The savings market will be looked at by the Financial Conduct Authority (FCA) once again, as customers continue to receive poor returns on their cash.
The financial regulator issued a warning to providers in January 2015, after finding that the most loyal customers usually received the lowest interest rates.
At the time, it asked banks to give customers clearer information about interest rates and to make it easier for customers to switch between accounts. This included ensuring that most Cash Isa transfers were completed within seven days.
However, three years on, and the regulator says these steps have not resulted in better rates for customers and it is now examining the industry once again.
In the minutes of its January board meeting, published today, the regulator said it would publish papers on the savings market in due course before launching a consultation.

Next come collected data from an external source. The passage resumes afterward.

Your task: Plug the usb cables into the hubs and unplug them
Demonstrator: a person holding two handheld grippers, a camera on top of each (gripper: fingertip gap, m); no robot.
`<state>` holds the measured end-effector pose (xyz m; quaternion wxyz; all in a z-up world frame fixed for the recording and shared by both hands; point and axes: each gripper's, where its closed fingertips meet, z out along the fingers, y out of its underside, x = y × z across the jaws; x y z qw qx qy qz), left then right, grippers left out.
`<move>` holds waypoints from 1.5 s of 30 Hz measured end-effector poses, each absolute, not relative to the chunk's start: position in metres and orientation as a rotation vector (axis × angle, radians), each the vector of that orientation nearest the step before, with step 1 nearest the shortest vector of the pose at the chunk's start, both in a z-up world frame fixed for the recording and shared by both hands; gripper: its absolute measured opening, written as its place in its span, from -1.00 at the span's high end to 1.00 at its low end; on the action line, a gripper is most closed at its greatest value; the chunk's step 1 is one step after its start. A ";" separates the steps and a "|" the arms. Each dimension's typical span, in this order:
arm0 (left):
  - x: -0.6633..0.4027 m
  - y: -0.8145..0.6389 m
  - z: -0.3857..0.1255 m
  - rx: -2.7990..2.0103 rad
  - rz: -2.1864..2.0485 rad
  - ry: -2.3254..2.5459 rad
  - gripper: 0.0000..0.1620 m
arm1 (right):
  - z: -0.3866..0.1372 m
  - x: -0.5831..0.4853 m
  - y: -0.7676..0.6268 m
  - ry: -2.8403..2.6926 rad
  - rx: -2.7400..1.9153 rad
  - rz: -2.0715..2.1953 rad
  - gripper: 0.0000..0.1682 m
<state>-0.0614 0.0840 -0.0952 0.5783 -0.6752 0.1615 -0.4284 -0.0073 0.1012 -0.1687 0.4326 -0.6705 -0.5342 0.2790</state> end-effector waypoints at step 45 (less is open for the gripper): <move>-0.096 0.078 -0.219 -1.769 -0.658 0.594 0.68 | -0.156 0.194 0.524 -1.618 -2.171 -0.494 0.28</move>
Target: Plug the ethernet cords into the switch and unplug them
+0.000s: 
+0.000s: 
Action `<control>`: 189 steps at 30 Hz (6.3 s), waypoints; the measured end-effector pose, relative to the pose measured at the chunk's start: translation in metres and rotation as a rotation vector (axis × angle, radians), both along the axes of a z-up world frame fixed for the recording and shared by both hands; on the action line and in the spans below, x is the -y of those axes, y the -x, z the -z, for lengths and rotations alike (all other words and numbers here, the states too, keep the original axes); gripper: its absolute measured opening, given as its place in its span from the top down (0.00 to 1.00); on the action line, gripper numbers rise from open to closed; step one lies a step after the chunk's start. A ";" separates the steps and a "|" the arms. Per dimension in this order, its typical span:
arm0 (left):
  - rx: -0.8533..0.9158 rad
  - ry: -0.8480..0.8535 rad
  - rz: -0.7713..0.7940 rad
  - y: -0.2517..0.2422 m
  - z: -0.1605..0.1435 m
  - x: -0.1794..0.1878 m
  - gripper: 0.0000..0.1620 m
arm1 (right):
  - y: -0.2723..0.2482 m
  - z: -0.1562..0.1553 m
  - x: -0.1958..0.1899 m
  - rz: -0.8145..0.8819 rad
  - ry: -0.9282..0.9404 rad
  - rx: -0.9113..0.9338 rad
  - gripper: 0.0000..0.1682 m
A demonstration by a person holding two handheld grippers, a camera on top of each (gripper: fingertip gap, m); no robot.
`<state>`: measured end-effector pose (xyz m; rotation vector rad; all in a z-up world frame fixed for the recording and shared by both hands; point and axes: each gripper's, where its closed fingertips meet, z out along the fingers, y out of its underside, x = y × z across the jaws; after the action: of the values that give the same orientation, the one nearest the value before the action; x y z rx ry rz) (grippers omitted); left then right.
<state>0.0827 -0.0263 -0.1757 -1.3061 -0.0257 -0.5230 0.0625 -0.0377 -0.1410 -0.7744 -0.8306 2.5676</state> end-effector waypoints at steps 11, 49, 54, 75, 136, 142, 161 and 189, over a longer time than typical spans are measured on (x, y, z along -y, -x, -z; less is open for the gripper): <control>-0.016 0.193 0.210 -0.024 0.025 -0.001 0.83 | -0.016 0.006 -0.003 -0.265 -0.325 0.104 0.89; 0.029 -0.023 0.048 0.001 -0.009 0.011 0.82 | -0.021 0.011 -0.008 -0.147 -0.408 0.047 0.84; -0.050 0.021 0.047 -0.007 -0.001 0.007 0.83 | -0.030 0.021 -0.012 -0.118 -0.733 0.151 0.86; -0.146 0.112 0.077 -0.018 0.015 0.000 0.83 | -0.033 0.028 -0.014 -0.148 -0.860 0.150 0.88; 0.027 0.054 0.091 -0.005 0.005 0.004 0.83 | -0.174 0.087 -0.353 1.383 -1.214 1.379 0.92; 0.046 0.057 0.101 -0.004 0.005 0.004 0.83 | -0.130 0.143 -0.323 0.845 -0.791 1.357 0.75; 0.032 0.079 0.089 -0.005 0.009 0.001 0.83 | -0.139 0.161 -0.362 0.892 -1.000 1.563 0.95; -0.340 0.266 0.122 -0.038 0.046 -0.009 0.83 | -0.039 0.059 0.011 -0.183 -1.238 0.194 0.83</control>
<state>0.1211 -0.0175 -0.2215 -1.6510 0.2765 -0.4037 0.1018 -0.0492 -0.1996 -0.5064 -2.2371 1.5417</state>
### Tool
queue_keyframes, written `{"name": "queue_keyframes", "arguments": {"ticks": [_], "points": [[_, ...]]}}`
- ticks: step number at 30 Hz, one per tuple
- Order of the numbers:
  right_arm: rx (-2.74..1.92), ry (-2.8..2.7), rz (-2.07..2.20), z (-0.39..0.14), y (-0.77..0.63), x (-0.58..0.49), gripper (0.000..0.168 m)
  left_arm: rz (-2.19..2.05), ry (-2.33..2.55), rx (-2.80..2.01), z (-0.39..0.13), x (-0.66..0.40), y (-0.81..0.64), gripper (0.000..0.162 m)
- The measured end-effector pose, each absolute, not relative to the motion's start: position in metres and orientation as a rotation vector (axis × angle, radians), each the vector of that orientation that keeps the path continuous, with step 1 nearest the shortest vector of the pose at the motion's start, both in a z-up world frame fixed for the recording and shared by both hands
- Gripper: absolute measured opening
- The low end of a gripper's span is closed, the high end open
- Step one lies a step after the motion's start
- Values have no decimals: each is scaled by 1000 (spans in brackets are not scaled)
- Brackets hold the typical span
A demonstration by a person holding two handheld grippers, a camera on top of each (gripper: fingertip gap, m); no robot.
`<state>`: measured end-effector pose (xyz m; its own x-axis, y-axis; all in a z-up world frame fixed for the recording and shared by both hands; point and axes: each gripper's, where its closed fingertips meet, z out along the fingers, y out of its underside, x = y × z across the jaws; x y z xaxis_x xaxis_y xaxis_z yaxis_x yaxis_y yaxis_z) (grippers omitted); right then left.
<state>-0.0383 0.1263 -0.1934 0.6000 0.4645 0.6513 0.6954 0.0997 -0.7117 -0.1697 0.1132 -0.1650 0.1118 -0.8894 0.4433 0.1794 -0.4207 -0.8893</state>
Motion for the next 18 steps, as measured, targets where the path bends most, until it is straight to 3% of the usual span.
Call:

The regulator says: “The 2015 cash savings market study identified some harms for which a number of remedies aimed at improving how customers can open, manage and switch their accounts, had been implemented.
“These harms were not fully addressed by the remedies implemented, additional remedies are therefore being proposed to address the outstanding harm. The board noted that the proposals follow the testing of remedies to improve switching which did not succeed.”
Sarah Coles, personal finance analyst at Hargreaves Lansdown, comments: “When people are working so hard to put money aside for the future, it’s only right that the money they are putting away is working just as hard for them.
“Clearly, as the FCA has found, this isn’t always the case at the moment. And while it’s good news that it is trying to improve things, the fact that it is planning more consultations and proposals means there won’t be a solution overnight.”